▸ **Exercise inputs**:
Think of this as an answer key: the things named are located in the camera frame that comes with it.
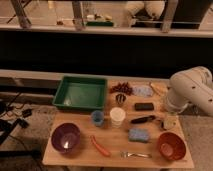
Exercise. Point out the dark red grape bunch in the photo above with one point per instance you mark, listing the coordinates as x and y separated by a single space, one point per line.
122 88

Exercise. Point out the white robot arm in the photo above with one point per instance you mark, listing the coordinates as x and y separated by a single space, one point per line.
190 86

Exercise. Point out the green plastic tray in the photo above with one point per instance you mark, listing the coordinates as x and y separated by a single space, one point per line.
81 93

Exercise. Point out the small metal cup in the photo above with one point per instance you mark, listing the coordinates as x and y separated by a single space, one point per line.
120 99

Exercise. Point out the white plastic cup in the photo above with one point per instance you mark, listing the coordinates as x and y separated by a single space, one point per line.
117 116

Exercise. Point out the blue plastic cup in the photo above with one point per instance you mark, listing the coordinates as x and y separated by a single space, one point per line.
97 117

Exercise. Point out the black rectangular block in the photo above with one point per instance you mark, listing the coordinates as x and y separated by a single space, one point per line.
144 106

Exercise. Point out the clear plastic bag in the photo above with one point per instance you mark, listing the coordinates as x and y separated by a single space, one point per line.
143 91

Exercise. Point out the wooden spatula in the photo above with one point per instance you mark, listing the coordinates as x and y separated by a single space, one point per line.
158 90

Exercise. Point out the blue sponge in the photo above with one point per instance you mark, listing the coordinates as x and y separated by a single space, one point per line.
138 135

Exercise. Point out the orange carrot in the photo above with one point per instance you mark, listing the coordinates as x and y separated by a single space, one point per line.
99 147

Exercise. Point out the purple bowl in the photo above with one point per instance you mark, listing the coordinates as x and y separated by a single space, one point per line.
65 137

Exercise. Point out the silver fork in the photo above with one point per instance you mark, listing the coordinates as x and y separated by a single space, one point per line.
128 154

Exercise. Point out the orange bowl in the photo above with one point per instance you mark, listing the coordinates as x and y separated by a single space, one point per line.
171 146

▸ **Work item**:
Please give the data again unaltered, leaving out any images.

▸ **Solution below**:
Think of this as an answer key: the things named are located in the camera frame that comes with it.
Exercise. Point out the dark red grape bunch in the photo above with one point per instance you mark, listing the coordinates as x and y separated by a single space, one point per line.
122 88

Exercise. Point out the white robot arm in the photo above with one point per instance you mark, listing the coordinates as x and y separated by a single space, one point per line.
190 86

Exercise. Point out the green plastic tray in the photo above with one point per instance you mark, listing the coordinates as x and y separated by a single space, one point per line.
81 93

Exercise. Point out the small metal cup in the photo above with one point per instance you mark, listing the coordinates as x and y separated by a single space, one point per line.
120 99

Exercise. Point out the white plastic cup in the photo above with one point per instance you mark, listing the coordinates as x and y separated by a single space, one point per line.
117 116

Exercise. Point out the blue plastic cup in the photo above with one point per instance you mark, listing the coordinates as x and y separated by a single space, one point per line.
97 117

Exercise. Point out the black rectangular block in the photo above with one point per instance you mark, listing the coordinates as x and y separated by a single space, one point per line.
144 106

Exercise. Point out the clear plastic bag in the photo above with one point per instance you mark, listing the coordinates as x and y separated by a single space, one point per line.
143 91

Exercise. Point out the wooden spatula in the photo above with one point per instance you mark, listing the coordinates as x and y separated by a single space, one point per line.
158 90

Exercise. Point out the blue sponge in the photo above with one point per instance you mark, listing the coordinates as x and y separated by a single space, one point per line.
138 135

Exercise. Point out the orange carrot in the photo above with one point per instance you mark, listing the coordinates as x and y separated by a single space, one point per line.
99 147

Exercise. Point out the purple bowl in the photo above with one point per instance you mark, listing the coordinates as x and y separated by a single space, one point per line.
65 137

Exercise. Point out the silver fork in the photo above with one point per instance you mark, listing the coordinates as x and y separated by a single space, one point per line.
128 154

Exercise. Point out the orange bowl in the photo above with one point per instance you mark, listing the coordinates as x and y separated by a single space, one point per line.
171 146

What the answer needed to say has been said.